ACTIVITY
The word "where" marks the lines you need; copy each of them from the data.

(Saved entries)
-=-=-=-=-
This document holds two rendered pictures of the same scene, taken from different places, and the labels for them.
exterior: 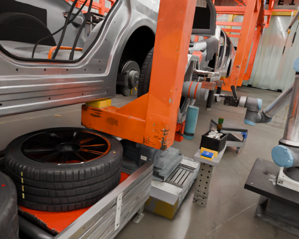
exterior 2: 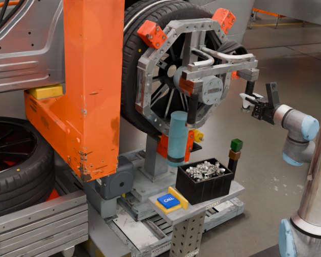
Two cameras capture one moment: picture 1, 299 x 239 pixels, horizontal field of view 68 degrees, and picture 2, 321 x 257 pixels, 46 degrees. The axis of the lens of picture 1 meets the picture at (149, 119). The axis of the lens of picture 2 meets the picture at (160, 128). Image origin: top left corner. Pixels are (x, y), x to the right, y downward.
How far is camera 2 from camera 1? 1.03 m
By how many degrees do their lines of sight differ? 27
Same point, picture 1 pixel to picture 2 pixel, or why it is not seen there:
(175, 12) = not seen: outside the picture
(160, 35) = (66, 7)
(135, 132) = (61, 144)
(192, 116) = (175, 131)
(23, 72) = not seen: outside the picture
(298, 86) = not seen: outside the picture
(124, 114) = (55, 114)
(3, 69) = not seen: outside the picture
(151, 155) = (106, 179)
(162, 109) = (77, 122)
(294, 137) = (309, 214)
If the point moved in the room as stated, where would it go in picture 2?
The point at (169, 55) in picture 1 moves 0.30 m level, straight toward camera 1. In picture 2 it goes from (76, 41) to (2, 59)
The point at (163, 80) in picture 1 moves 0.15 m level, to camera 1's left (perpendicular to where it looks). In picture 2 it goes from (75, 78) to (44, 69)
-=-=-=-=-
ANSWER TO THIS TASK
If the point moved in the room as stated, where would it go in picture 2?
The point at (163, 80) in picture 1 moves 0.15 m level, to camera 1's left (perpendicular to where it looks). In picture 2 it goes from (75, 78) to (44, 69)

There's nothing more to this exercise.